Обсуждение: data loss with pg_standby when doing a controlled failover

Поиск
Список
Период
Сортировка

data loss with pg_standby when doing a controlled failover

От
Andreas Pflug
Дата:
Running 8.3.7, I have a warm standby configuration with a
archive_timeout of 10min.

It's obvious that there's a 10min period where data could be lost if the
master fails and the warm standby server has to take over. What's not
obvious is that this is true even if the master server is shut down
regularly, because it will not write out a last log segment to the
archive. As a consequence, when doing a controlled failover (for
maintenance purposes or so) all data changed after the last archive copy
will be lost.
IMHO this should be mentioned in the docs explicitly (I find it quite
surprising that data can be lost even if the system is shutdown
correctly), or better when shutting down the postmaster should spit all
log segments containing all changes when archiving is on so the warm
standby server can catch up.

Regards.
Andreas

Re: data loss with pg_standby when doing a controlled failover

От
Scott Mead
Дата:
On Mon, Apr 6, 2009 at 7:37 AM, Andreas Pflug <pgadmin@pse-consulting.de>wrote:

> Running 8.3.7, I have a warm standby configuration with a
> archive_timeout of 10min.
>
> It's obvious that there's a 10min period where data could be lost if the
> master fails and the warm standby server has to take over. What's not
> obvious is that this is true even if the master server is shut down
> regularly, because it will not write out a last log segment to the
> archive.
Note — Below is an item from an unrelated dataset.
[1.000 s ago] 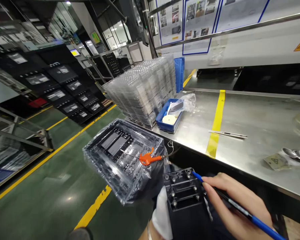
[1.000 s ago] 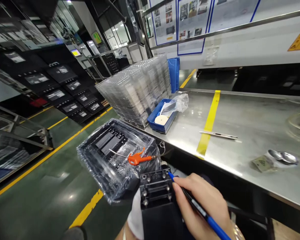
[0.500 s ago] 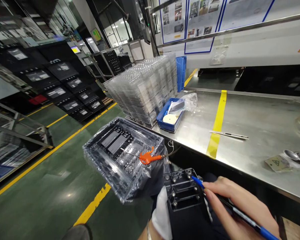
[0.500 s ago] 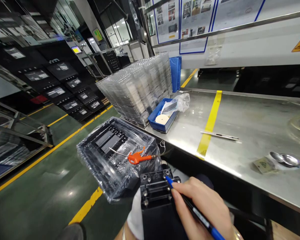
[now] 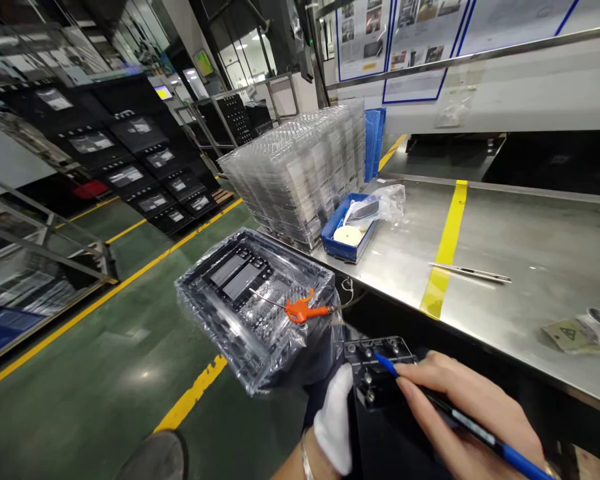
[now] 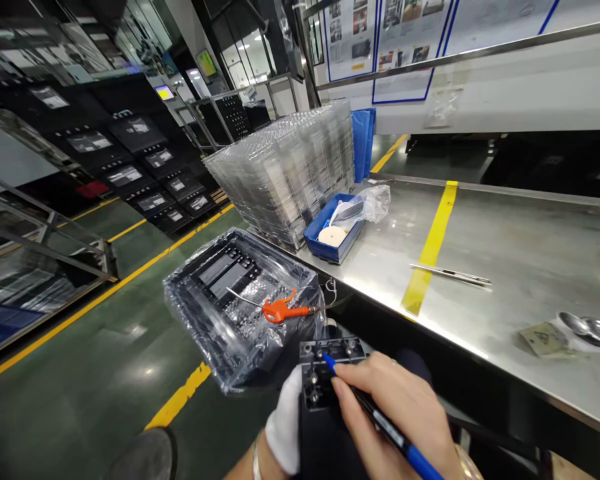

As a consequence, when doing a controlled failover (for
> maintenance purposes or so) all data changed after the last archive copy
> will be lost.
> IMHO this should be mentioned in the docs explicitly (I find it quite
> surprising that data can be lost even if the system is shutdown
> correctly), or better when shutting down the postmaster should spit all
> log segments containing all changes when archiving is on so the warm
> standby server can catch up.



You make an excellent point.  If you're looking for a way to mitigate this
risk, run:

    select pg_switch_xlog() ;

   Before shutting down.

--Scott

>
>
> Regards.
> Andreas
>
> --
> Sent via pgsql-bugs mailing list (pgsql-bugs@postgresql.org)
> To make changes to your subscription:
> http://www.postgresql.org/mailpref/pgsql-bugs
>

Re: data loss with pg_standby when doing a controlled failover

От
Guillaume Smet
Дата:
On Mon, Apr 6, 2009 at 1:37 PM, Andreas Pflug <pgadmin@pse-consulting.de> wrote:
> IMHO this should be mentioned in the docs explicitly (I find it quite
> surprising that data can be lost even if the system is shutdown
> correctly), or better when shutting down the postmaster should spit all
> log segments containing all changes when archiving is on so the warm
> standby server can catch up.

See also this thread which might be interesting for you:
http://archives.postgresql.org/message-id/3f0b79eb0903242329j12865d55s348f5c873a956e71@mail.gmail.com

--
Guillaume

Re: data loss with pg_standby when doing a controlled failover

От
Andreas Pflug
Дата:
Scott Mead wrote:
>
>
>
> On Mon, Apr 6, 2009 at 7:37 AM, Andreas Pflug
> <pgadmin@pse-consulting.de <mailto:pgadmin@pse-consulting.de>> wrote:
>
>     Running 8.3.7, I have a warm standby configuration with a
>     archive_timeout of 10min.
>
>     It's obvious that there's a 10min period where data could be lost
>     if the
>     master fails and the warm standby server has to take over. What's not
>     obvious is that this is true even if the master server is shut down
>     regularly, because it will not write out a last log segment to the
>     archive. As a consequence, when doing a controlled failover (for
>     maintenance purposes or so) all data changed after the last
>     archive copy
>     will be lost.
>     IMHO this should be mentioned in the docs explicitly (I find it quite
>     surprising that data can be lost even if the system is shutdown
>     correctly), or better when shutting down the postmaster should
>     spit all
>     log segments containing all changes when archiving is on so the warm
>     standby server can catch up.
>
>
>
> You make an excellent point.  If you're looking for a way to mitigate
> this risk, run:
>
>     select pg_switch_xlog() ;
>
>    Before shutting down.
Sort of, unless some other user succeeds to commit a transaction after
pg_switch_xlog, and before the database ceases operation.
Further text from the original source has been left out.